=== Section Start ===

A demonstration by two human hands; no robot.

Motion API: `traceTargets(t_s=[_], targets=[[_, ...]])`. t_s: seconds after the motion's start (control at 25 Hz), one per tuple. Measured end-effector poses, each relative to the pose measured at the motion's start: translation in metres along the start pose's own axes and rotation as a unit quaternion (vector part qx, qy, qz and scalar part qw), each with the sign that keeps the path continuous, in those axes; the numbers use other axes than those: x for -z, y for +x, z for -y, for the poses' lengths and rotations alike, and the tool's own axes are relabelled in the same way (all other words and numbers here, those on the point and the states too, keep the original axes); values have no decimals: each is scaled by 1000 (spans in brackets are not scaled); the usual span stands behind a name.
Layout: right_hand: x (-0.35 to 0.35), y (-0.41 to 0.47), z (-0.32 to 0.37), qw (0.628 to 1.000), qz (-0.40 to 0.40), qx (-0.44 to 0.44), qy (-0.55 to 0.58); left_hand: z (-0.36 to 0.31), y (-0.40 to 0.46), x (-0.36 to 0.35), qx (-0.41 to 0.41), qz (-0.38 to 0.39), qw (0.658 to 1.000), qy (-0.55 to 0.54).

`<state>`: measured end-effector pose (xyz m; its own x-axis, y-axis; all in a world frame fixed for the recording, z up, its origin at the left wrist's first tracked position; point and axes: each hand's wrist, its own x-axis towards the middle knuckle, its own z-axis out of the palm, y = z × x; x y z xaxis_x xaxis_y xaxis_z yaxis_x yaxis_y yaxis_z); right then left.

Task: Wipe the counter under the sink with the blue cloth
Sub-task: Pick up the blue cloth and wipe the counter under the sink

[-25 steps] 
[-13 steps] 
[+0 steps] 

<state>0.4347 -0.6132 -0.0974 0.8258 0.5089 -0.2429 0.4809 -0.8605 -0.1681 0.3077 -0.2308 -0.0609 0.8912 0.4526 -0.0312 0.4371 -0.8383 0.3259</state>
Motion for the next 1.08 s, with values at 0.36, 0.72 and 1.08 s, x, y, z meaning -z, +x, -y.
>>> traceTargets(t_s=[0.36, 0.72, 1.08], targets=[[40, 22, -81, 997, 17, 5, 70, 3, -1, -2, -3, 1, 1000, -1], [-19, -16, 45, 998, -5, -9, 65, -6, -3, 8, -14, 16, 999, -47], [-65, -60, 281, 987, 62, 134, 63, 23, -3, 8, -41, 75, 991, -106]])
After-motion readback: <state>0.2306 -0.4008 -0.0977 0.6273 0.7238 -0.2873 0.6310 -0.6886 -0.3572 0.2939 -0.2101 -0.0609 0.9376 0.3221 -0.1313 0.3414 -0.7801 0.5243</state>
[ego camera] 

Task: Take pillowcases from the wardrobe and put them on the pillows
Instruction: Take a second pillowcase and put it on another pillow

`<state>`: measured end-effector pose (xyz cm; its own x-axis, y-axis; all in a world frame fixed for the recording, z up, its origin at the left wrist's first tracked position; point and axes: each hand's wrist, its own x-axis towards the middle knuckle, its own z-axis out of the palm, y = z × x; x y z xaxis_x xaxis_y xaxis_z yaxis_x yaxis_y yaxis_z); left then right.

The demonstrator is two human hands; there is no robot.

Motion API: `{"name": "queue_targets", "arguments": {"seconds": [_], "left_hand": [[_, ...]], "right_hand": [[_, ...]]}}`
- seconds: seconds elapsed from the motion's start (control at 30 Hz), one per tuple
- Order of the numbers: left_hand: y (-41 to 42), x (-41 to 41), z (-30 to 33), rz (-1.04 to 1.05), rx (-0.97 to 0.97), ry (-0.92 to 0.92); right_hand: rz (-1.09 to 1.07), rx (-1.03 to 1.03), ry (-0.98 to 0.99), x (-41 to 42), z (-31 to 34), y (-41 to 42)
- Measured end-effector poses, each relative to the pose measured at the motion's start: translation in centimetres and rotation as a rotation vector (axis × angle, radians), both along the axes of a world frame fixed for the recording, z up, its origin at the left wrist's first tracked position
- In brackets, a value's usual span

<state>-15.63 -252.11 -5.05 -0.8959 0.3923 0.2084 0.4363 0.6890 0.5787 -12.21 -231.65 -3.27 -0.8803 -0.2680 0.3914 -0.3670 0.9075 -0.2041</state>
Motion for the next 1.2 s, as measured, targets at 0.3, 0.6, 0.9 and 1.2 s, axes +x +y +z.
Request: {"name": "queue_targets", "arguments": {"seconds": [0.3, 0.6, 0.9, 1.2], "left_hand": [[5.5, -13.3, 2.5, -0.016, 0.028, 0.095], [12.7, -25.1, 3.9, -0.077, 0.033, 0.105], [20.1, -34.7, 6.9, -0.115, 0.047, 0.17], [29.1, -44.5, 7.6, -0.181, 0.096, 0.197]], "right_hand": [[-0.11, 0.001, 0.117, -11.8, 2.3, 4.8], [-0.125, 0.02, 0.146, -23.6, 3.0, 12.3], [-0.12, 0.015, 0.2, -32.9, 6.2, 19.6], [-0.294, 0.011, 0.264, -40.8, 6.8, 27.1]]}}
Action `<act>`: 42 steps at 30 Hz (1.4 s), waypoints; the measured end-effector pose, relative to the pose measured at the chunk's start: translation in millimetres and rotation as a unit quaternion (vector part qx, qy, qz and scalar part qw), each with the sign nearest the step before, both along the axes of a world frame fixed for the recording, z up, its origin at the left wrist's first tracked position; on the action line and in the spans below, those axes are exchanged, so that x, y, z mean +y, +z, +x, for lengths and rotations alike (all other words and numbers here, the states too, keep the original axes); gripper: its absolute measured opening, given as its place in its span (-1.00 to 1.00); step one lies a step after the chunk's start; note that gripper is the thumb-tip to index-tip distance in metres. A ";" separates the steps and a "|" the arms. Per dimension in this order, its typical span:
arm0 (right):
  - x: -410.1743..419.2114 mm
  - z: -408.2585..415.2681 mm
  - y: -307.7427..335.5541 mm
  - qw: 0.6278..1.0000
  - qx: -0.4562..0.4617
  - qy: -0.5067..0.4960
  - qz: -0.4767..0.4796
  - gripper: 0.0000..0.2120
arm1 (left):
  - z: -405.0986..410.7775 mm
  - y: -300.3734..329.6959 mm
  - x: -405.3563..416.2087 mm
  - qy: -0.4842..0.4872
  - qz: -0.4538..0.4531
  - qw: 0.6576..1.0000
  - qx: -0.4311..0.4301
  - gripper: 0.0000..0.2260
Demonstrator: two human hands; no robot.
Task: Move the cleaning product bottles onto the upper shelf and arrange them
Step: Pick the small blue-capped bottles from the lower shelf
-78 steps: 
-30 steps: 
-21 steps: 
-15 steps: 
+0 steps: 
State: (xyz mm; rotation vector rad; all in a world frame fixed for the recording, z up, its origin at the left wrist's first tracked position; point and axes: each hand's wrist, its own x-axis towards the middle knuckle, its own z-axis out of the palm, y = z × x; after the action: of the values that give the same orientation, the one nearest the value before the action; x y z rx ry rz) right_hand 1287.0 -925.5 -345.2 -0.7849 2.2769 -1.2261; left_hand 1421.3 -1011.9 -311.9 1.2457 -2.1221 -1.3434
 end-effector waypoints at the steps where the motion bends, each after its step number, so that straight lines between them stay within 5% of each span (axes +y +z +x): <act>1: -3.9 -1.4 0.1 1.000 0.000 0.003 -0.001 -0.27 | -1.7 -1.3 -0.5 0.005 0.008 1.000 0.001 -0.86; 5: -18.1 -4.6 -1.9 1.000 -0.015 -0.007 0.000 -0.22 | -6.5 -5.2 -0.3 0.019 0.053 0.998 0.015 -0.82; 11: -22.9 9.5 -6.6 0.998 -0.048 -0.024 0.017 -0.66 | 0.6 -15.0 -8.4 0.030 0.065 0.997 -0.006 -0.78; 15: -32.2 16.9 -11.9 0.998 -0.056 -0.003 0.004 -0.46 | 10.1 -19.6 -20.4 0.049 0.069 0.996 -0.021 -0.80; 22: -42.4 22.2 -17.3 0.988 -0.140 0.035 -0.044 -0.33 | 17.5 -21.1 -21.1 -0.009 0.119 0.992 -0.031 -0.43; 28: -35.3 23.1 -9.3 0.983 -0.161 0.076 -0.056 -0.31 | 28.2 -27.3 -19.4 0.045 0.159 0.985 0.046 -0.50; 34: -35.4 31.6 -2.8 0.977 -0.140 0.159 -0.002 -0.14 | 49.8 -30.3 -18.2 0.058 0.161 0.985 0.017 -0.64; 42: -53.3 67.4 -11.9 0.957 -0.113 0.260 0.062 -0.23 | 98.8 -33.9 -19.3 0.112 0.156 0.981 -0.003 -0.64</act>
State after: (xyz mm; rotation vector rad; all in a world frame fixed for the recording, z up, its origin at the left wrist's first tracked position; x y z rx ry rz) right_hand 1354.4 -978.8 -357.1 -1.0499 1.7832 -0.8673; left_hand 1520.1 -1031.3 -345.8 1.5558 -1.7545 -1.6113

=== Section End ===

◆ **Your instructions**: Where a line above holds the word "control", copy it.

◆ **Exercise answer**:
Motion API: `traceTargets(t_s=[_], targets=[[_, ...]])`. t_s: seconds after the motion's start (control at 25 Hz), one per tuple. Measured end-effector poses, each relative to the pose measured at the motion's start: translation in metres along the start pose's own axes and rotation as a unit quaternion (vector part qx, qy, qz and scalar part qw), each with the sign that keeps the path continuous, in those axes; the numbers use other axes than those: x for -z, y for +x, z for -y, for the poses' lengths and rotations alike, and the tool's own axes are relabelled in the same way (all other words and numbers here, those on the point and the states too, keep the original axes); values have no decimals: each is scaled by 1000 (spans in brackets are not scaled); the usual span stands behind a name.
- seconds: seconds elapsed from the motion's start (control at 30 Hz), one per tuple

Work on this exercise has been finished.